Crushing Grapes With Socks On
Life in a start-up is hard.
When I agreed to stay on in a sales office in 2003 for the woman opening business in a new location I was hesitant at best. And I wasn’t very good at it. In fact I quit less than a year later.
When I went back two years later (I wasn’t kidding, I really AM the poster child for Commitment-Phobia) it was to make a difference in an office. I had spent 18 too many months working for the corporate machine, and I needed to feel the freedom of 60-hour work weeks and thrill of losing sales and happiness of rejection.
Wait, what? Start-up life isn’t all sunshine and roses coming out your bottom? You mean you call them vomit moments because they aren’t always all that glamorous? But everyone writing about it online seems to tell these stories that lead you to believe you can just drop everything and whisk away to a new city or wake up one morning and decide to get out of bed on the LEFT side of the bed instead of the RIGHT and suddenly you are a multi-hundred dollar a month entrepreneur?!

The truth is start-up life and entrepreneurship is frickin’ hard! Someone once described it to me as drinking homemade wine, but finding out the crushers forgot to take their socks off. Sure, with certain dinners and chocolate cakes the taste is palpable if not kind of yummy (seriously, what ISN’T yummy with chocolate cake?) However there are other dishes you pair the sock-wine with that makes you want to spew Cabernet across the tablecloth.
You might have a great idea or be really good at a particular thing, but you know what? Skills are cheap, passion is priceless. Because when you are rolling pennies to buy ramen noodles, watching each hour slowly tick by on the evil little red light of your alarm clock because you can’t sleep trying to work out the PERFECT client transaction in your head, sitting in your office at 7:30 PM while all your friends are out at the monthly happy hour, it doesn’t matter how ept you are at something.
The people who succeed in these businesses, heck these lifestyles, have passion in everything they do. Passion is the only thing that gets you through it all, because you believe in what you are doing and are willing to sacrifice today for the life you want tomorrow. People like to think they can do that, but in reality very few will push through. Some have circumstances that lend themselves to few responsibilities and extreme risks. Others are planners/providers/obligated and have to move a little slower.

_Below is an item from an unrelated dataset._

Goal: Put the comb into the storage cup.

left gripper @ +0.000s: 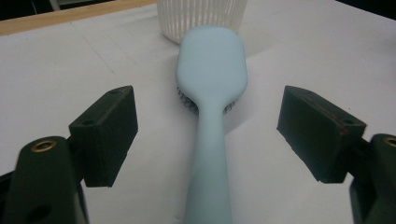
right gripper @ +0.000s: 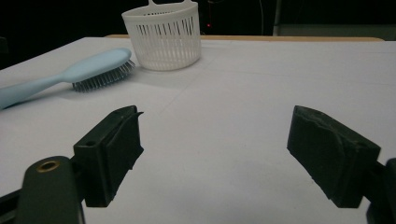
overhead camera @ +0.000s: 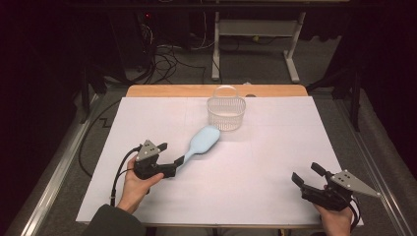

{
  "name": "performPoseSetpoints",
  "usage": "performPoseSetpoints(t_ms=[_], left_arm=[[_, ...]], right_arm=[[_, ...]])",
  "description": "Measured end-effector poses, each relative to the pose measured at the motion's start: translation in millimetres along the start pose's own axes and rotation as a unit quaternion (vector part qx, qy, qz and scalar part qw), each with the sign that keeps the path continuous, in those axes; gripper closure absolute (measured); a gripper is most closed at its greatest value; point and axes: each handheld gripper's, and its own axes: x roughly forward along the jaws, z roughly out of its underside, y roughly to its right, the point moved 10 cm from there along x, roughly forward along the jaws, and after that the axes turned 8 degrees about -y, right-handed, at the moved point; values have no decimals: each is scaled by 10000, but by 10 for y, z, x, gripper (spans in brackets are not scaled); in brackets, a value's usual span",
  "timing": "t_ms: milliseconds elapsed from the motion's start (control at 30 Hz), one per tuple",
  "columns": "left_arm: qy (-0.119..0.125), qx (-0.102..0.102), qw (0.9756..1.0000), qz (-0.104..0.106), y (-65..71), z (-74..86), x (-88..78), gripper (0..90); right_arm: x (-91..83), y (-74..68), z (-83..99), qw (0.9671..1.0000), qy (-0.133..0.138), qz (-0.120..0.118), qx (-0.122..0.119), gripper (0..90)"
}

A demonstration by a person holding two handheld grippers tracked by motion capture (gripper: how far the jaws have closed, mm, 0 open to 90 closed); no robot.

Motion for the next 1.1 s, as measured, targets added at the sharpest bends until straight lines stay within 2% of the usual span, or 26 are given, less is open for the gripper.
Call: performPoseSetpoints(t_ms=[633,1100], left_arm=[[-261,38,9997,0,72,-107,158,211],[-719,148,9972,-145,39,-205,270,228]], right_arm=[[0,-4,-1,10000,4,-18,-7,178],[2,-2,1,10000,-3,-33,1,179]])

I’m in the latter category. I long to own my own business, to have the freedom and thrill and happiness of all the good and the bad of it all. But I can’t just ‘“do it” right now. I know myself, and it’s taken me awhile to get to the point where I did. I would seriously question every move I made if I did something that big without planning. People who depend on me would be left high and dry. Obligations (like those pesky loans that I hear you still have to pay even if you are trying to open your own business) will hang over my head.
But I work daily to improve my situation. To learn about start-ups and entrepreneurship. To hone my skills and craft. To build connections and networks and relationships. And above all to remind myself that I want this for myself passionately. So that when I’m up at 3AM eating ramen noodles wondering if my friends are up I’ll know that I made the right decision.
And that, my friends, is how I’m crushing it.